> Your instructions:
Using the data that follows, return exactly the lines from the one that contains "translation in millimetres" through the one that contains "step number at", ends included.

> Stored entries:
===

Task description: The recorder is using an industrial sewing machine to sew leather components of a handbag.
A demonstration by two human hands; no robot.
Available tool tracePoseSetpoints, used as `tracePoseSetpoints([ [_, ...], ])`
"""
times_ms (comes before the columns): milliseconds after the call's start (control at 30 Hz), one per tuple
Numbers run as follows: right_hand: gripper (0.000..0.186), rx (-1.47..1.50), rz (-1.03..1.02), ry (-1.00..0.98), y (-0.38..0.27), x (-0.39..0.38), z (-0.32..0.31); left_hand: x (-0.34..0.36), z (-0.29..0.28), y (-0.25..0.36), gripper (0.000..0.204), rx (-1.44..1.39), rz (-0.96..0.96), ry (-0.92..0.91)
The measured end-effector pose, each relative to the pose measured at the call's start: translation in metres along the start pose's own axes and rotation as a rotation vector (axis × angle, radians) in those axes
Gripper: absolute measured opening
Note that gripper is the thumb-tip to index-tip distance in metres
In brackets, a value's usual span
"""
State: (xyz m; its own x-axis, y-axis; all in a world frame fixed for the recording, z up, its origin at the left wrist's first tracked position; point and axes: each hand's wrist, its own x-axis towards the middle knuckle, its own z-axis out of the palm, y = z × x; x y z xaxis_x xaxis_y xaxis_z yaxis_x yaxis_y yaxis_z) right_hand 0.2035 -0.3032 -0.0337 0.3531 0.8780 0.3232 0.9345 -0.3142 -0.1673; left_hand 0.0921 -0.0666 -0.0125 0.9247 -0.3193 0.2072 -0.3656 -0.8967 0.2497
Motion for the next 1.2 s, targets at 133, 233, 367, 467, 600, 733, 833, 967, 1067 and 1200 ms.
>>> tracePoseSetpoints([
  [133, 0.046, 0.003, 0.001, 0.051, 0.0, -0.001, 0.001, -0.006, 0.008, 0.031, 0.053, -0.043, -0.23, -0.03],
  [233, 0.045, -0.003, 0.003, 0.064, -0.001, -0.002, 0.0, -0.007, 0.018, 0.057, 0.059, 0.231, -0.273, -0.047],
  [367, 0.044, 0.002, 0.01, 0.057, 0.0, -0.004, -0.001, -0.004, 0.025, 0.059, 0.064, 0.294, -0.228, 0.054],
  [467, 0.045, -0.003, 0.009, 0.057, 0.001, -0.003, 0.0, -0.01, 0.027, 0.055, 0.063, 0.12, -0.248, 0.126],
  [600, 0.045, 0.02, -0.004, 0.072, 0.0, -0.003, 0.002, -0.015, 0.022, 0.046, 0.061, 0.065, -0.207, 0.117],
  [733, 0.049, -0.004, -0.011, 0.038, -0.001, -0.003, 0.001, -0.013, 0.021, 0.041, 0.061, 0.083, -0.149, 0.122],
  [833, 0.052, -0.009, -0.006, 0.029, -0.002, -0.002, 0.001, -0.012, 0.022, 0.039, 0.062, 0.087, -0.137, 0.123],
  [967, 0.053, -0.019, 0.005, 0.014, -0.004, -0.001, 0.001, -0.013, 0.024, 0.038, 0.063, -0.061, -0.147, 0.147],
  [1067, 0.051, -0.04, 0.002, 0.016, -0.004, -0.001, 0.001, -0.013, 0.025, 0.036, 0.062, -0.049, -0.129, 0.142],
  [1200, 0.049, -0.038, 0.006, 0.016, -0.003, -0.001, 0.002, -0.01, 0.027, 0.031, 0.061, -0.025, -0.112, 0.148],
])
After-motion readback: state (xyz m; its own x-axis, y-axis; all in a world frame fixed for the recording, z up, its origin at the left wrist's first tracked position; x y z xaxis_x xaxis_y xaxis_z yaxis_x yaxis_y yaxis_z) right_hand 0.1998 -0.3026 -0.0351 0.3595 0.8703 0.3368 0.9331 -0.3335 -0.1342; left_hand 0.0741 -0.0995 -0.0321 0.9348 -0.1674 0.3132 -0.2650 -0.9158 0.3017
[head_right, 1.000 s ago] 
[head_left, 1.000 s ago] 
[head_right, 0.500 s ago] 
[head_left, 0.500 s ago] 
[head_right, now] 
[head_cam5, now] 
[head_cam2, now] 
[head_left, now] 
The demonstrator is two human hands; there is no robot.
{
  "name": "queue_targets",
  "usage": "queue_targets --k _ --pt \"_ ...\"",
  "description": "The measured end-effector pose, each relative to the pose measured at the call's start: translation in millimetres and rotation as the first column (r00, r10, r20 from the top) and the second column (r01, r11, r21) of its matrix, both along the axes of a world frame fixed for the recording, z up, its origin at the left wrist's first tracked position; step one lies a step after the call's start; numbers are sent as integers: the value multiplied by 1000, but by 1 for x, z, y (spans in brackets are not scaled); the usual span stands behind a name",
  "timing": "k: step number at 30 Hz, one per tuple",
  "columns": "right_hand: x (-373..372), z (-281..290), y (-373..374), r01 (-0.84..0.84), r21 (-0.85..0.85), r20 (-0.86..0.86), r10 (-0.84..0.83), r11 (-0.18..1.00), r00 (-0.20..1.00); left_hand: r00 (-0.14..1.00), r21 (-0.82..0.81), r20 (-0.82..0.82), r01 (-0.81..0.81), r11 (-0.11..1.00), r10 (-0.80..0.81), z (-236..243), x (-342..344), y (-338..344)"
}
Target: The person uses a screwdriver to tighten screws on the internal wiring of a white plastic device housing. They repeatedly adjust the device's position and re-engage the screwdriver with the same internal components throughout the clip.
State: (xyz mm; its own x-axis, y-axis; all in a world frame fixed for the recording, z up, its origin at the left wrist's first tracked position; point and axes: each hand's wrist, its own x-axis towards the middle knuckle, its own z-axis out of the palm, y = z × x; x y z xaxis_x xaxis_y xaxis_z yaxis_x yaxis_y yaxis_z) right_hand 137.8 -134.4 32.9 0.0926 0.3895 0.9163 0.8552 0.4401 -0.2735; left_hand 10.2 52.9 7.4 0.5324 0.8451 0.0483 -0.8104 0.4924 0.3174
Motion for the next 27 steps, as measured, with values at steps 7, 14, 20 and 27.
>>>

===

> Reply:
  "description": "The measured end-effector pose, each relative to the pose measured at the call's start: translation in millimetres and rotation as the first column (r00, r10, r20 from the top) and the second column (r01, r11, r21) of its matrix, both along the axes of a world frame fixed for the recording, z up, its origin at the left wrist's first tracked position; step one lies a step after the call's start; numbers are sent as integers: the value multiplied by 1000, but by 1 for x, z, y (spans in brackets are not scaled); the usual span stands behind a name",
  "timing": "k: step number at 30 Hz, one per tuple",

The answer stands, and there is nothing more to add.